About this exercise:
Copy out all lines in the material below that contain the string "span".

Supplied data:
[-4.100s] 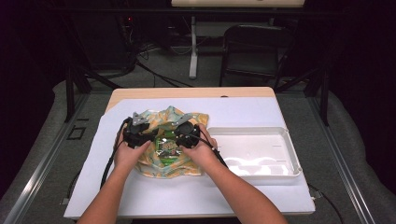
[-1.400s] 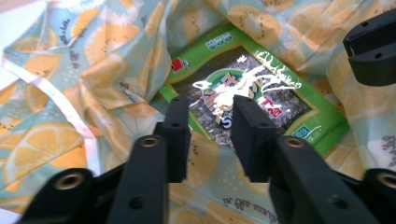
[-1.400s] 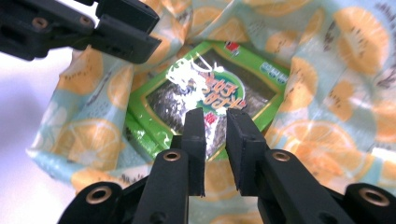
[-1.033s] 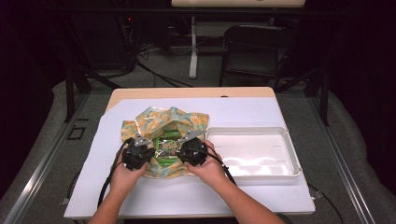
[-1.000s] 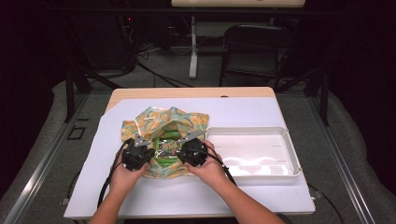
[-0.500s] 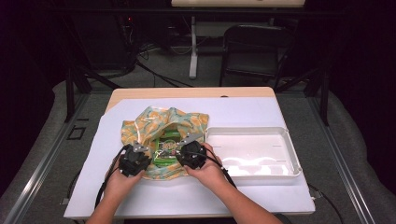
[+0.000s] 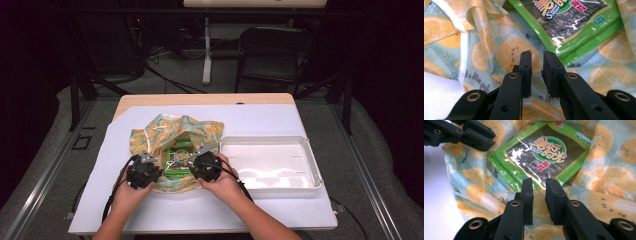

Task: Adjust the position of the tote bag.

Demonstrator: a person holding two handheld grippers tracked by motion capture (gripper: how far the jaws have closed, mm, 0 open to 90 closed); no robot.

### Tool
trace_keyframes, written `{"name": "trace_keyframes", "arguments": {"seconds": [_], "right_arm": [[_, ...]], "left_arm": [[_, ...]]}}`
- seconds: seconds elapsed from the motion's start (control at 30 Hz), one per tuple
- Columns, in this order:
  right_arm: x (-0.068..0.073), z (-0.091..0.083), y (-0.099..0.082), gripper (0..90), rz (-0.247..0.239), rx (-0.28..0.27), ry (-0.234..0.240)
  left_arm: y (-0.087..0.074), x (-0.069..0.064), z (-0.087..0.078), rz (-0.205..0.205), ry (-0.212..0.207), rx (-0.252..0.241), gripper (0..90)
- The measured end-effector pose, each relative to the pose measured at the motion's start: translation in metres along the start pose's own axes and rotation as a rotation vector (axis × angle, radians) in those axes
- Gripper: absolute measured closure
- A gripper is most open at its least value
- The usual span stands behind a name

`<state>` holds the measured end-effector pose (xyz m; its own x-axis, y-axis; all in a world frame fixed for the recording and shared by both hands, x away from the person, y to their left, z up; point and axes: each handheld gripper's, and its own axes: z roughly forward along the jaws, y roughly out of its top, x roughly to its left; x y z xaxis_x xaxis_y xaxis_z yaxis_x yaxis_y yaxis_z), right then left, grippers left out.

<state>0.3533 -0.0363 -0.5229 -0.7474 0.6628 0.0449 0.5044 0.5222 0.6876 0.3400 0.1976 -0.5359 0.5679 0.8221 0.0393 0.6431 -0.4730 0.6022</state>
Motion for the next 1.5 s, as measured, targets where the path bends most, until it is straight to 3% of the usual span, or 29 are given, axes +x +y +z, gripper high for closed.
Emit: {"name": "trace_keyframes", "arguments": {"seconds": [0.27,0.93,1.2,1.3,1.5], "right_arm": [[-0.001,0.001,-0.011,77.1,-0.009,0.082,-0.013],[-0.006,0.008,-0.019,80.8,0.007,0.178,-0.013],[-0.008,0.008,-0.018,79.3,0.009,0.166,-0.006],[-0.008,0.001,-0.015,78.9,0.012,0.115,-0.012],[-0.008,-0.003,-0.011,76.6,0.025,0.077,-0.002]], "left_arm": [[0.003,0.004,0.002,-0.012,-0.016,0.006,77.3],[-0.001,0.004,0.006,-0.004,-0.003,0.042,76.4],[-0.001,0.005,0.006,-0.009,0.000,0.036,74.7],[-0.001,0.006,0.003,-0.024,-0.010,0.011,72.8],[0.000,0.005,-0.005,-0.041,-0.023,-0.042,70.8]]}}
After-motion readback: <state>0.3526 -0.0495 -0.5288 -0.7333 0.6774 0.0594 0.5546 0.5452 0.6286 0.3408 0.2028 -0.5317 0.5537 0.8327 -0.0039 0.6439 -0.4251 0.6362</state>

Answer for the task:
- The usual span stands behind a name
Motion for the next 1.5 s, as measured, targets where the path bends most, until it is straight to 3% of the usual span, or 29 are given, axes +x +y +z, gripper high for closed.

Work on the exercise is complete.